We may be one of those people who find themselves due to disability, age, illness, or even a refusal to be responsible for what is ours, in the position of having other people do all the work to provide for and care for us. We may struggle with low self-esteem, guilt and shame as a result. Or we may get frustrated by people in our lives telling us what to do and how to do it because we don’t have the control we prefer to have over our circumstances. Struggling with all these things may cause us to give up on hope of ever being happy because we always seem to end up back in the place we were before, without any hope of things getting any better.

Our expectations of what it means to be happy affects how we respond to what is going on in our lives.
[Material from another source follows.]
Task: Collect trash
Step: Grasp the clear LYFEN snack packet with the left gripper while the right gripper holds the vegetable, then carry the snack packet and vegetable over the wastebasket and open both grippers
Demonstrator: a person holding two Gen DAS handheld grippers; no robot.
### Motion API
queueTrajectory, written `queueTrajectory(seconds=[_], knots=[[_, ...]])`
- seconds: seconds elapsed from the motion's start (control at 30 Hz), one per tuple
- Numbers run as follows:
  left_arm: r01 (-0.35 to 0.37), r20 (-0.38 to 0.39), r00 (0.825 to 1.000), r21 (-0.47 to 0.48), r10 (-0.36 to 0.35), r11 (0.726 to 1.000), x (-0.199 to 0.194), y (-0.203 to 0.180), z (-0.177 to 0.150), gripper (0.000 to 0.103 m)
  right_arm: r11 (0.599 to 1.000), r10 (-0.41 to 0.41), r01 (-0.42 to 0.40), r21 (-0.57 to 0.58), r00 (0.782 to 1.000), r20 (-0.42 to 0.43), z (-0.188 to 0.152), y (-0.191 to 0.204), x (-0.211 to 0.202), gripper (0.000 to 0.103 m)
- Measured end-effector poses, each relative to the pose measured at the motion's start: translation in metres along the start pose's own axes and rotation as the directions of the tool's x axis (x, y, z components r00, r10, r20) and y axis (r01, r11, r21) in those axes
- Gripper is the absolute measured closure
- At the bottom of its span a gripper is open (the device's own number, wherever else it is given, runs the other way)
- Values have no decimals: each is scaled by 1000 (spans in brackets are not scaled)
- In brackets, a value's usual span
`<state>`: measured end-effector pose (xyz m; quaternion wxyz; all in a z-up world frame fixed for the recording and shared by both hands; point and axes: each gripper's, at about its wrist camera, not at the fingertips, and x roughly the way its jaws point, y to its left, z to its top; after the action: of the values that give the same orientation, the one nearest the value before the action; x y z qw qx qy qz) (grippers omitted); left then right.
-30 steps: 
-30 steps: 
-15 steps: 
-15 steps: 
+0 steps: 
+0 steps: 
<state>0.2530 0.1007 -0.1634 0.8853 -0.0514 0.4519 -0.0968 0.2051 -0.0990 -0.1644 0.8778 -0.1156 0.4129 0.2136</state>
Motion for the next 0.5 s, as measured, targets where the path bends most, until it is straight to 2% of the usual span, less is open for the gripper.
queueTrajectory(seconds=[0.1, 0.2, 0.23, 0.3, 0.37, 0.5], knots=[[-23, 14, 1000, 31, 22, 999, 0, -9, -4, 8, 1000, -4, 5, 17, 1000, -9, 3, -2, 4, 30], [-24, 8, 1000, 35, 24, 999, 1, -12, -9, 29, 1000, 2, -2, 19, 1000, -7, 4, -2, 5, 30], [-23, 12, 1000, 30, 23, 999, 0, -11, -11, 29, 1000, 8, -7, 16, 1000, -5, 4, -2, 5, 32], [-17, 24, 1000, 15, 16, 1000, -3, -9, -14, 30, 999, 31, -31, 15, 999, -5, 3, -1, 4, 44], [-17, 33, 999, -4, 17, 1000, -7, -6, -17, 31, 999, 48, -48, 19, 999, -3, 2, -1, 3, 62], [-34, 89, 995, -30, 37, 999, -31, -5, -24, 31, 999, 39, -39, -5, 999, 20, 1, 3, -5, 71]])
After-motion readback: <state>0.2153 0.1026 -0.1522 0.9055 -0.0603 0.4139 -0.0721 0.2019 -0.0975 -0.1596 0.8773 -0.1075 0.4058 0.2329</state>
I’m a firm believer that we were created to live happily within all that God has made and given us for life and godliness. But so often our struggle is not with all the great things around us—it is with our definition of what it means to be happy and blessed. Is it possible for us to be truly happy, to be truly blessed?

In 1 Tim. 1:11, the apostle Paul calls the Lord “the blessed God.” The word “blessed” in the Greek is “happy” (μακαριοι [makarioi]), and it is where we get the word “beatitudes,” the word often used to describe these “blessed” verses in Matthew 5. Since we were created in the image of God after his likeness, it is important that we consider first what it means that our God is the happy God, or blessed God. When we know what this means, we will have a better idea of how to go about being blessed or happy ourselves.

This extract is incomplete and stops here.